- WORK TASK:
Copy the data exactly. No line may be skipped.

- SOURCE MATERIAL:
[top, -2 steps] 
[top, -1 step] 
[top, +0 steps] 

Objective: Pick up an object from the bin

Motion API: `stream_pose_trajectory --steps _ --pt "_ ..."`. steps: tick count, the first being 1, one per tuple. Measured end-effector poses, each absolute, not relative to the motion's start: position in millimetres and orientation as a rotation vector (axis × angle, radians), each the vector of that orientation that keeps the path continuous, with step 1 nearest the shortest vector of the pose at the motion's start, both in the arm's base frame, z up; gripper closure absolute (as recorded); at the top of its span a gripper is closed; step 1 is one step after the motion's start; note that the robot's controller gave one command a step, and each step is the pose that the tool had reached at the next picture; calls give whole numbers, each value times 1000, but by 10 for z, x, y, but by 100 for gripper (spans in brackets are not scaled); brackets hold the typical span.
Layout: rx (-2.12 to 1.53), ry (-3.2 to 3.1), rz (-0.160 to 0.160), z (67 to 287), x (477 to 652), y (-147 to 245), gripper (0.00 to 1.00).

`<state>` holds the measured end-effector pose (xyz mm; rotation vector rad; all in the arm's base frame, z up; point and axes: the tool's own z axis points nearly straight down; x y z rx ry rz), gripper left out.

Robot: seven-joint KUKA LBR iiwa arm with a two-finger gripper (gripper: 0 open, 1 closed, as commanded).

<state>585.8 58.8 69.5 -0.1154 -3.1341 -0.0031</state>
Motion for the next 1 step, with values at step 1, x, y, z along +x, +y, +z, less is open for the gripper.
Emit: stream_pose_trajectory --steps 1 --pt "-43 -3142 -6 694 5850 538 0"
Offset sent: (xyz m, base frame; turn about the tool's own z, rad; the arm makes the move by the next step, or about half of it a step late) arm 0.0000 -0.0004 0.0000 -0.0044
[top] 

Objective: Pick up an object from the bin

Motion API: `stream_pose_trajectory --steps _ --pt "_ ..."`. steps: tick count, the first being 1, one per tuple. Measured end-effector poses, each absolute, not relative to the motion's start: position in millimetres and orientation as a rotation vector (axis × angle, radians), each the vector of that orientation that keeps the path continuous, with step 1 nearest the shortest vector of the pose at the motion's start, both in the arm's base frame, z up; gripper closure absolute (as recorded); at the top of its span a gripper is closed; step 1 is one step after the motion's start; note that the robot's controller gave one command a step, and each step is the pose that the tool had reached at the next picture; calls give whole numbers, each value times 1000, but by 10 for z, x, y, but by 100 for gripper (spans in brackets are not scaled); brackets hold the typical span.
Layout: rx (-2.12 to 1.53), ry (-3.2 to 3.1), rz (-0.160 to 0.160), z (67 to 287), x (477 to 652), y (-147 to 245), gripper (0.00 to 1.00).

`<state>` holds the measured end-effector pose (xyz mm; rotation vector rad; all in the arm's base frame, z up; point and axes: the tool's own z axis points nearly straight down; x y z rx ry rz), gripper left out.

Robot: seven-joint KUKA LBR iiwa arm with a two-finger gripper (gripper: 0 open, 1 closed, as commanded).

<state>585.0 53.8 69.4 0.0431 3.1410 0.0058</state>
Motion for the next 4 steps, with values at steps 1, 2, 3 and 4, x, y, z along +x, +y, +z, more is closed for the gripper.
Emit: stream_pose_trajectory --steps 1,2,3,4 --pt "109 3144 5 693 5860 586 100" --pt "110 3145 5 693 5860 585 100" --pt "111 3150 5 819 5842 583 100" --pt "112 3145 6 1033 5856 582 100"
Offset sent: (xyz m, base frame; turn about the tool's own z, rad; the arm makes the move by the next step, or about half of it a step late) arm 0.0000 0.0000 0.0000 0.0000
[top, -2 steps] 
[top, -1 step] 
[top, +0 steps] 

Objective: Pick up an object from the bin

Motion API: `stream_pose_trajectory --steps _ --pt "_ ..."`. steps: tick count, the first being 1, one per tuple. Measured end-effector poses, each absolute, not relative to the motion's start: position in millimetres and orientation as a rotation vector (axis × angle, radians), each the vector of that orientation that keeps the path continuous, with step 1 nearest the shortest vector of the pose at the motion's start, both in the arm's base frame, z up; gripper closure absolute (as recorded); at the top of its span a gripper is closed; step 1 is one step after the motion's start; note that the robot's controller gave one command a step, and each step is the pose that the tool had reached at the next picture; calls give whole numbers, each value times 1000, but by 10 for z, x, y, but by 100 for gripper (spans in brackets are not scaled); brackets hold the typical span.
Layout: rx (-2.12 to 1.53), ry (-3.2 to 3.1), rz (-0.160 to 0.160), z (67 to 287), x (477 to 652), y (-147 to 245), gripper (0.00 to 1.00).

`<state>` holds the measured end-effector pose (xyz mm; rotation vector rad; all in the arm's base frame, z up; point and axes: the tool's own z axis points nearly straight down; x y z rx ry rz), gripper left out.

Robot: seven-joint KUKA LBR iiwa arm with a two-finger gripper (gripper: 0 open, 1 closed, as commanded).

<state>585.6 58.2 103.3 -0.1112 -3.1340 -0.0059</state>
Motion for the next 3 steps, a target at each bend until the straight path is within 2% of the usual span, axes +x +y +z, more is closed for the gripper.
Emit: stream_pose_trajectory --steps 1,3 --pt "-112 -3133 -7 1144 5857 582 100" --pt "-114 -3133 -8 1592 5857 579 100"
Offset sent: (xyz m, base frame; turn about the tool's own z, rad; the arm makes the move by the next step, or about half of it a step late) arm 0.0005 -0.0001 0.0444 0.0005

- ANSWER SPACE:
[top, -2 steps] 
[top, -1 step] 
[top, +0 steps] 

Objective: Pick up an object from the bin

Motion API: `stream_pose_trajectory --steps _ --pt "_ ..."`. steps: tick count, the first being 1, one per tuple. Measured end-effector poses, each absolute, not relative to the motion's start: position in millimetres and orientation as a rotation vector (axis × angle, radians), each the vector of that orientation that keeps the path continuous, with step 1 nearest the shortest vector of the pose at the motion's start, both in the arm's base frame, z up; gripper closure absolute (as recorded); at the top of its span a gripper is closed; step 1 is one step after the motion's start; note that the robot's controller gave one command a step, and each step is the pose that the tool had reached at the next picture; calls give whole numbers, each value times 1000, but by 10 for z, x, y, but by 100 for gripper (spans in brackets are not scaled); brackets hold the typical span.
Layout: rx (-2.12 to 1.53), ry (-3.2 to 3.1), rz (-0.160 to 0.160), z (67 to 287), x (477 to 652), y (-147 to 245), gripper (0.00 to 1.00).

`<state>` holds the measured end-effector pose (xyz mm; rotation vector rad; all in the arm's base frame, z up; point and axes: the tool's own z axis points nearly straight down; x y z rx ry rz), gripper left out.

Robot: seven-joint KUKA LBR iiwa arm with a two-finger gripper (gripper: 0 open, 1 closed, as commanded).

<state>585.8 58.8 69.5 -0.1154 -3.1341 -0.0031</state>
Motion for the next 1 step, with values at step 1, x, y, z along +x, +y, +z, less is open for the gripper.
Emit: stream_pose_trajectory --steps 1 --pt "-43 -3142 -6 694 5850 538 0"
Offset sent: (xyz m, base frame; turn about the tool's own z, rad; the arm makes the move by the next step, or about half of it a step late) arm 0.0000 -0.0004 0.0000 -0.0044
[top] 

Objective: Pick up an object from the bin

Motion API: `stream_pose_trajectory --steps _ --pt "_ ..."`. steps: tick count, the first being 1, one per tuple. Measured end-effector poses, each absolute, not relative to the motion's start: position in millimetres and orientation as a rotation vector (axis × angle, radians), each the vector of that orientation that keeps the path continuous, with step 1 nearest the shortest vector of the pose at the motion's start, both in the arm's base frame, z up; gripper closure absolute (as recorded); at the top of its span a gripper is closed; step 1 is one step after the motion's start; note that the robot's controller gave one command a step, and each step is the pose that the tool had reached at the next picture; calls give whole numbers, each value times 1000, but by 10 for z, x, y, but by 100 for gripper (spans in brackets are not scaled); brackets hold the typical span.
Layout: rx (-2.12 to 1.53), ry (-3.2 to 3.1), rz (-0.160 to 0.160), z (67 to 287), x (477 to 652), y (-147 to 245), gripper (0.00 to 1.00).

`<state>` holds the measured end-effector pose (xyz mm; rotation vector rad; all in the arm's base frame, z up; point and axes: the tool's own z axis points nearly straight down; x y z rx ry rz), gripper left out.

Robot: seven-joint KUKA LBR iiwa arm with a two-finger gripper (gripper: 0 open, 1 closed, as commanded).

<state>585.0 53.8 69.4 0.0431 3.1410 0.0058</state>
Motion for the next 4 steps, with values at steps 1, 2, 3 and 4, x, y, z along +x, +y, +z, more is closed for the gripper.
Emit: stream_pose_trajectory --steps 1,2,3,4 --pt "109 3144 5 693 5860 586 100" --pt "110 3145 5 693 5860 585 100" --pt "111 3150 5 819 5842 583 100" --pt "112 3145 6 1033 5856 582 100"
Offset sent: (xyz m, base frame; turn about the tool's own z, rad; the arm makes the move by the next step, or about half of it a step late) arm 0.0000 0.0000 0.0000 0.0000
[top, -2 steps] 
[top, -1 step] 
[top, +0 steps] 

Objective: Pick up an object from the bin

Motion API: `stream_pose_trajectory --steps _ --pt "_ ..."`. steps: tick count, the first being 1, one per tuple. Measured end-effector poses, each absolute, not relative to the motion's start: position in millimetres and orientation as a rotation vector (axis × angle, radians), each the vector of that orientation that keeps the path continuous, with step 1 nearest the shortest vector of the pose at the motion's start, both in the arm's base frame, z up; gripper closure absolute (as recorded); at the top of its span a gripper is closed; step 1 is one step after the motion's start; note that the robot's controller gave one command a step, and each step is the pose that the tool had reached at the next picture; calls give whole numbers, each value times 1000, but by 10 for z, x, y, but by 100 for gripper (spans in brackets are not scaled); brackets hold the typical span.
Layout: rx (-2.12 to 1.53), ry (-3.2 to 3.1), rz (-0.160 to 0.160), z (67 to 287), x (477 to 652), y (-147 to 245), gripper (0.00 to 1.00).

`<state>` holds the measured end-effector pose (xyz mm; rotation vector rad; all in the arm's base frame, z up; point and axes: the tool's own z axis points nearly straight down; x y z rx ry rz), gripper left out.

Robot: seven-joint KUKA LBR iiwa arm with a two-finger gripper (gripper: 0 open, 1 closed, as commanded).

<state>585.6 58.2 103.3 -0.1112 -3.1340 -0.0059</state>
Motion for the next 3 steps, a target at each bend until the straight path is within 2% of the usual span, axes +x +y +z, more is closed for the gripper.
Emit: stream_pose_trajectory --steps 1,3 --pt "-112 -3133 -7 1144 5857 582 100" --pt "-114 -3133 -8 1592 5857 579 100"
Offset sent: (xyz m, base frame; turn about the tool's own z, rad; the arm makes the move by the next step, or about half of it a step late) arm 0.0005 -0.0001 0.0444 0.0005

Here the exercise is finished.